Saturday, November 16, 2019
How Much Farther?
Yesterday I received the news that a friend of my parents had passed away. She was a sweet and kind person, she was also a friend of my sister and I to be honest because she was one of those adults that children loved to be around. We couldn't believe that she was a teacher, there were very few teachers that kind and caring when we were children. I often wondered what would it be like to be one of her students, she even (with permission) brought us kittens once, how can you not like someone that brings you kittens.
The news was not really sad that she died, it's probably a blessing. It's sad in what happened to her and frankly, quite disturbing to my sister and I. She unfortunately also suffered from Alzheimer's disease. This was definitely one of those stories of a beautiful life robbed way too early. She began to show problems right after retirement. She never got to have that retirement period of being old enough to finish working but still young enough to travel and enjoy herself. It was pretty much straight to the nursing home, multiple doctors appointments and getting her affairs in order.
The thing that frightens us is her timeline of illness. She is older than mom but not by a lot, maybe 5 to 7 years; however she was completely "gone" mentally, at least eleven years ago. I remember because my father often asked about her, we were worried about what was going to happen to mom. I often felt this woman would pass shortly after my Dad, yet here we are all these years later. It's quite possible that she died of natural causes and not the Alzheimer's, even after having it so long. As a testament to what a good teacher she was, many former students, (now adults) still came to see her, even though she no longer could remember them.

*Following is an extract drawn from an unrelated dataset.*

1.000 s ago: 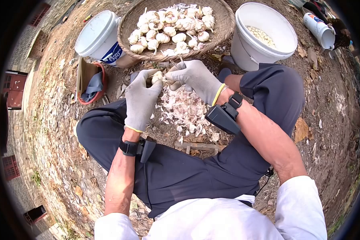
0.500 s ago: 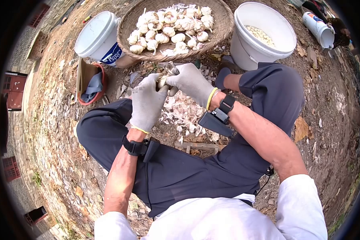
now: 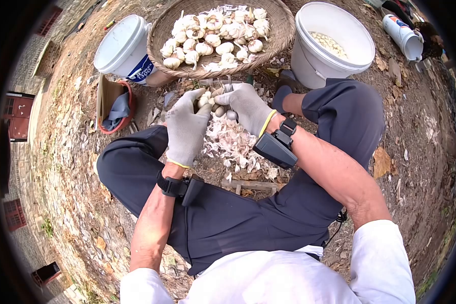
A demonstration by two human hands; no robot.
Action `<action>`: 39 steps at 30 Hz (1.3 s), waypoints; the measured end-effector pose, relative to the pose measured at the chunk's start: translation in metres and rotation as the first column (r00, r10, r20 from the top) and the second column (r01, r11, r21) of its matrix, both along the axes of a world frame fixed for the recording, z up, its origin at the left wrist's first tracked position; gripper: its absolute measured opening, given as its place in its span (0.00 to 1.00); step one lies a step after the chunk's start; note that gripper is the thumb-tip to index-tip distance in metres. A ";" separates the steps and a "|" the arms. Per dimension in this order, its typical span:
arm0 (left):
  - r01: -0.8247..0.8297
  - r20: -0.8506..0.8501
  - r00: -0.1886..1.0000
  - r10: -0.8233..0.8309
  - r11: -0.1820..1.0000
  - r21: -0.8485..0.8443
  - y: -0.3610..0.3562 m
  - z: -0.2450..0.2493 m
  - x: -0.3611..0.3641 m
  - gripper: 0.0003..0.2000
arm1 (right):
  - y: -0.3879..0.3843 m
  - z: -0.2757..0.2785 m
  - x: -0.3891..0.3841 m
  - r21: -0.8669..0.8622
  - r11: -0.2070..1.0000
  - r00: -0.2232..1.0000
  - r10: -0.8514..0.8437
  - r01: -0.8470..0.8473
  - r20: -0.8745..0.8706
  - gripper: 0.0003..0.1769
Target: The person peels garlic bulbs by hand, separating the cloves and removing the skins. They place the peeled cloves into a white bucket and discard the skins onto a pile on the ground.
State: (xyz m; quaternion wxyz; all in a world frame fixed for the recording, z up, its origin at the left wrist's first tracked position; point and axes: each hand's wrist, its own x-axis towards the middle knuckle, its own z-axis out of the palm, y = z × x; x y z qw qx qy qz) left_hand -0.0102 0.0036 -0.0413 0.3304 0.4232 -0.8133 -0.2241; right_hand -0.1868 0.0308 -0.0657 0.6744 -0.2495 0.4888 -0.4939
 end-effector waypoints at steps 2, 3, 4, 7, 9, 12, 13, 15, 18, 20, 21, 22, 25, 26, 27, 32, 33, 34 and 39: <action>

I often say to people now, that it's not the thought of mom dying that gives me the greatest anxiety, it's the thought that she could live and suffer for another ten years or more. I was mommy's boy, I will be heartbroken when she is gone but I'm stressed at seeing her like this now. I also heard a frightening statistic, many Alzheimer's patients outlive the family members looking after them.
My sister and I also feel the clock ticking, mom suddenly showed signs at 66 but now when we think back, there may have been earlier signs. One of her younger brothers showed signs at a much earlier age. This weighs on my mind. This morning for example, I cooked eggs for breakfast. Later on as I was walking past the stove, I could feel heat coming off it. When I checked, I realized that I had cooked my eggs and then just walked away to eat, leaving the round on. This frightened me, I have done that a couple of times now. I begin to wonder, was I just sleepy, did I have something on my mind, was I just not paying attention, could this be an early sign of something else?
What a horrible disease, it takes away the ability of perfectly healthy, normal people, to live their fullest lives during their senior years. Not only that but it seems to have the ability to drag out their humiliation and confusion for up to twenty years. Rest in peace kind lady.